Insomma, Scorsese si è autocondannato al Purgatorio per i suoi peccati cinematografici, nella speranza che i custodi del Paradiso hollywoodiano si decidessero finalmente ad accoglierlo. Così, se si esclude parzialmente The Aviator, c’è ben poco che valga davvero la pena di salvare nell’intervallo che da Gangs s’estende sino a Hugo Cabret. I doc su George Harrison e Bob Dylan sono un discorso a parte. A rendere la sofferenza ancora più acuta, la collaborazione con Leonardo DiCaprio, attore immenso le cui qualità esaltavano negativamente le mancanze di film come The Departed o Shutter Island. Così mentre piccoli Scorsese spuntavano un po’ ovunque, quello vero, soddisfatto della svolta della sua carriera, sembrava rintanato nel perimetro delle proprie certezze. Eppure, sin dalle prime notizie trapelate intorno alla lavorazione del film, era evidente che sperare che The Wolf of Wall Street potesse segnare un parziale ritorno di forma del nostro era lecito e non solo un atto fideistico. Come un Prometeo finalmente libero delle sue catene, Scorsese ruggisce con tutto l’orgoglio di cui è capace un uomo che vanta fra i suoi capolavori titoli come Toro scatenato e L’ultima tentazione di Cristo.

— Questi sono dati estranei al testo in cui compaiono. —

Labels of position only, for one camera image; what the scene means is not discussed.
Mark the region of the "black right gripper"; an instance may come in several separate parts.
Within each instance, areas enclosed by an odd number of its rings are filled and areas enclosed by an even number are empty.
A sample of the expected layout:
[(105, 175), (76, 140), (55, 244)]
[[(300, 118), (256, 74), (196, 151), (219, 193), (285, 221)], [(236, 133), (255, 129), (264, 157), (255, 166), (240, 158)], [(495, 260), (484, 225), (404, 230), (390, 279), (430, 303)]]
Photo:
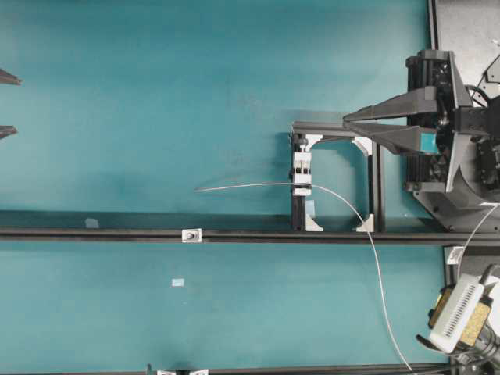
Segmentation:
[[(451, 51), (425, 49), (407, 58), (408, 92), (343, 117), (343, 126), (406, 159), (406, 182), (414, 191), (450, 192), (459, 168), (454, 149), (455, 112), (472, 99)], [(354, 122), (407, 117), (407, 124)], [(420, 134), (435, 133), (439, 153), (420, 151)]]

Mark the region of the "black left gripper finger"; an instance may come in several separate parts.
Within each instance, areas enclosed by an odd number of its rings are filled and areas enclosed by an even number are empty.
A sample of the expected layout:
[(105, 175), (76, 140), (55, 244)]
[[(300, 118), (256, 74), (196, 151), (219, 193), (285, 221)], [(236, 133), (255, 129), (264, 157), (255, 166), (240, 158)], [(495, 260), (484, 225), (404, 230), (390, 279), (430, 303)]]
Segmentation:
[(22, 80), (11, 73), (0, 69), (0, 84), (21, 85)]
[(14, 135), (16, 133), (17, 129), (14, 126), (0, 126), (0, 139)]

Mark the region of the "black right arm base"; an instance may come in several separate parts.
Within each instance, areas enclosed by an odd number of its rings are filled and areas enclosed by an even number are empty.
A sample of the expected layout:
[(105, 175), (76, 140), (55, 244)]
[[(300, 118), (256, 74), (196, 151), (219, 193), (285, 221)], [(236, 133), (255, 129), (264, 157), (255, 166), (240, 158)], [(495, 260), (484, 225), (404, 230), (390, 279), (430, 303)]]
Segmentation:
[(449, 231), (464, 232), (474, 220), (499, 203), (499, 96), (489, 95), (483, 83), (465, 84), (470, 108), (455, 112), (454, 149), (459, 168), (450, 192), (404, 188)]

Un film che sembra riallacciarsi direttamente a Casinò e condurne a compimento il surreale cubismo formale, probabilmente la punta più avanzata del modernismo hollywoodiano. Nel portare sullo schermo l’autobiografia di Jordan Belfort, broker senza scrupoli, al cui confronto Gordon Gekko è un idealista frankcapriano, Scorsese è come inebriato dalla rinnovata fiducia nel suo furore creativo. E, finalmente!, la collaborazione con DiCaprio gira a pieno regime. I due si spalleggiano a vicenda: l’uno asseconda i voli dell’altro. Leonardo Di Caprio balla con la macchina da presa come Gene Kelly con Cyd Charisse. Tutto fila via in maniera così fluida da restituirci al nostro stupore di bambini quando, ignari dei poteri del montaggio, i film sembravano essere un unico piano sequenza. La sovrumana potenza visionaria di Scorsese risuona in ogni stacco di montaggio, in ogni movimento di macchina al punto che pare sentirlo mentre ringhia ai suoi collaboratori: «Play it fuckin’ loud!», proprio come ordinò Bob Dylan a Robbie Robertson e ai suoi sodali della Band all’alba della svolta elettrica. Ed è proprio a Robertson, fedelissimo, cui si deve una selezione di brani fulminanti che vanno da classici del blues eseguiti da maestri come Elmore James, John Lee Hooker o Jimmy Castor, passando per Charles Mingus e giungendo infine ai Devo, ai Cypress Hill, ai Foo Fighters e a Plastic Bertrand (senza contare una sorpresa tutta italiana…).

Con The Wolf of Wall Street, il regista ritrova il piacere di raccontare infrangendo ogni regola della linearità. Come un nastro di Escher impazzito, Scorsese ricorre a tutte le strategie e risorse possibili. Flashforward incastonati in flashback (e viceversa), moltiplicazione ininterrotta dei punti di vista, angolazioni sempre sorprendenti, dialoghi ultraveloci con la parola e il verbo «fuck» modificati, declinati e coniugati in ogni modo possibile. Il tempo filmico sembra argilla fra le mani di un creatore posseduto dalla pura gioia della mitopoiesi che conduce le danze con un piacere satanico per giungere all’apice della botta da Qualuude in ritardo che è già passata alla storia del cinema.

The Wolf of Wall Street è il cinema di Scorsese al calor bianco. Un’opera complessa e radicale che sposta in avanti quanto sappiamo oggi del cinema, rilanciando tutte le potenzialità del discorso scorsesiano rimasto per troppo tempo fermo alle convenzioni hollywoodiane. Bentornato Marty!